Raman spectra were measured using a Bruker Raman spectrometer; model Senterra with laser excitation at 633 nm, and laser power at 10 mW. Spectral data were collected using a 50× microscope objective (NA = 0.51) with 30 s integration time. The surface-enhanced Raman scattering (SERS) samples were prepared by mixing 360 μL of colloidal solution with 40 μL of aqueous solutions of the probe molecule, resulting in a final R6G concentration of 1.0 × 10−5 mol L−1.

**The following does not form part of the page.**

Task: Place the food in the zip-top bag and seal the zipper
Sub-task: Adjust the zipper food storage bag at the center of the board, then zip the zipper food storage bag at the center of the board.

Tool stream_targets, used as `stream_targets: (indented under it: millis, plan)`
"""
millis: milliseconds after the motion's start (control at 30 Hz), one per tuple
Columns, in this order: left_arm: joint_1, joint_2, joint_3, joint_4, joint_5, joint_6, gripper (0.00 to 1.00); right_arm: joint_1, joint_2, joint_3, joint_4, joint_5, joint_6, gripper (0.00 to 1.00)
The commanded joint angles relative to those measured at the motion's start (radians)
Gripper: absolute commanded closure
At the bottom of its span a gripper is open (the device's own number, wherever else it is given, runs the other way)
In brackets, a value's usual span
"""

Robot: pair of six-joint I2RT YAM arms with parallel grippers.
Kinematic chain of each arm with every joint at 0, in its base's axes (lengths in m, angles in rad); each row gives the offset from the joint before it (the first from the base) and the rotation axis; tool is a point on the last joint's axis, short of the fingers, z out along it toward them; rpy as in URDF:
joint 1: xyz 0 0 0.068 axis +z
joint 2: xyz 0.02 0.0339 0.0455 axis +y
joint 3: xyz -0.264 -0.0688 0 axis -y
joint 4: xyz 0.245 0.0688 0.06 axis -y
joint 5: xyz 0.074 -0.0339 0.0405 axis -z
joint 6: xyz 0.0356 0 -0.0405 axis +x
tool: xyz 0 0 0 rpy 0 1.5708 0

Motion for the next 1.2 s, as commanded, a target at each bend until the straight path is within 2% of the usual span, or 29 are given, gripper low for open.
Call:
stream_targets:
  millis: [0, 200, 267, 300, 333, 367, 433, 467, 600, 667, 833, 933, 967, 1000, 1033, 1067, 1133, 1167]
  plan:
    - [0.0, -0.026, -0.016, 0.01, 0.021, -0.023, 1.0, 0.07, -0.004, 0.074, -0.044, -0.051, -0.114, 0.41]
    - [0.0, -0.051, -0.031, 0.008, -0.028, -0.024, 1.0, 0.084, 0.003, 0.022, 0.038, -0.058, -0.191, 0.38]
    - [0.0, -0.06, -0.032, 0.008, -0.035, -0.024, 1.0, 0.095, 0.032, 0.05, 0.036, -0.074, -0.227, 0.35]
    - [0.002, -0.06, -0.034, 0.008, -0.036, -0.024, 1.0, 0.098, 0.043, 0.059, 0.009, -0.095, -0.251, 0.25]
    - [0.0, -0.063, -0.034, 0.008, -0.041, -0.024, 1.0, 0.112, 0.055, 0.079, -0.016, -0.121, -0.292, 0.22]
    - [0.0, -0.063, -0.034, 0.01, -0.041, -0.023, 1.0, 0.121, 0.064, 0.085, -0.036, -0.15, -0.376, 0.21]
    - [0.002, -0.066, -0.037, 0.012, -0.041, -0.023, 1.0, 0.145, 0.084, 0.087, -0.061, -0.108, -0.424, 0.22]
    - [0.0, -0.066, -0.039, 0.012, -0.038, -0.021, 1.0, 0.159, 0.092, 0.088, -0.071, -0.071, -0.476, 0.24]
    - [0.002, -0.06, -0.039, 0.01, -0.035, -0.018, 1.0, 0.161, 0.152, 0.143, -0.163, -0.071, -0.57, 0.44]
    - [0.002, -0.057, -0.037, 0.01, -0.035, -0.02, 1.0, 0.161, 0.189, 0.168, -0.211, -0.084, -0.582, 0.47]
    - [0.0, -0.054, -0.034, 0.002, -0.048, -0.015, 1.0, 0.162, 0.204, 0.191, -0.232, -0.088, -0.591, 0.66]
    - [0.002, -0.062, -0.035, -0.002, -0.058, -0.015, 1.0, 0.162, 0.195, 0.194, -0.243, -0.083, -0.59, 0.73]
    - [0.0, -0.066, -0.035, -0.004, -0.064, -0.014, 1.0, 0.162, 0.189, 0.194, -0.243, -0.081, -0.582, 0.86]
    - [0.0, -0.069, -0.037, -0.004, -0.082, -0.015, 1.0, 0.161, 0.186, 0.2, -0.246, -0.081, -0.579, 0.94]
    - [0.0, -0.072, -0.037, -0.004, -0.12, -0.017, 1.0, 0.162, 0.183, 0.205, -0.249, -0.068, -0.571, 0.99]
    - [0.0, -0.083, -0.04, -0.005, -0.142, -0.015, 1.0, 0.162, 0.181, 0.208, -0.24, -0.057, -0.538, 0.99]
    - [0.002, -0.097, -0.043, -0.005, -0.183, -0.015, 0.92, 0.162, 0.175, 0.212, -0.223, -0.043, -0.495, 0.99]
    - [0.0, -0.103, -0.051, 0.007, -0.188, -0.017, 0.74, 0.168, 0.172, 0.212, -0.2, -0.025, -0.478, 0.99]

Antifungal activity of AgNPs

Fungal species

Microbiological analyses were performed using standard C. albicans, American Type Culture Collection (ATCC) 10231; C. glabrata (Taniwaki, M.H.), Collection of Tropical Cultures (CCT) 0728; Candida krusei, (FTI) CCT 1517; C. guilliermondii (CCT), 1890 from the Foundation André Tosello (Campinas, São Paulo, Brazil).

Antifungal activity

Minimum inhibitory concentration (MIC) and minimum fungicidal concentration (MFC) values were established according to the protocol M27-A2 of the Clinical and Laboratory Standards Institute (CLSI) (2002). Briefly, fungal suspensions were obtained from respective lineages using sterile saline solution (0.9% (v/v)) after 48 h of growth at 35 ± 2 °C. Densities of suspensions were adjusted to 89–90% transmittance in a spectrophotometer (Libra S12; Biochrom, Copenhagen, Denmark) at a fixed wavelength of 530 nm. Samples were then diluted in buffered Roswell Park Memorial Institute (RPMI) 1640 medium (Sigma Aldrich Chemistry, Burlington, MA, USA) with 3(N-morpholino) propanesulfonic (MOPS) (JTBaker, Phillipsburg, New Jersey, USA) to obtain 5–25 × 102 CFU and pH was adjusted to 7.0 ± 0.1 using 0.5M sodium hydroxide.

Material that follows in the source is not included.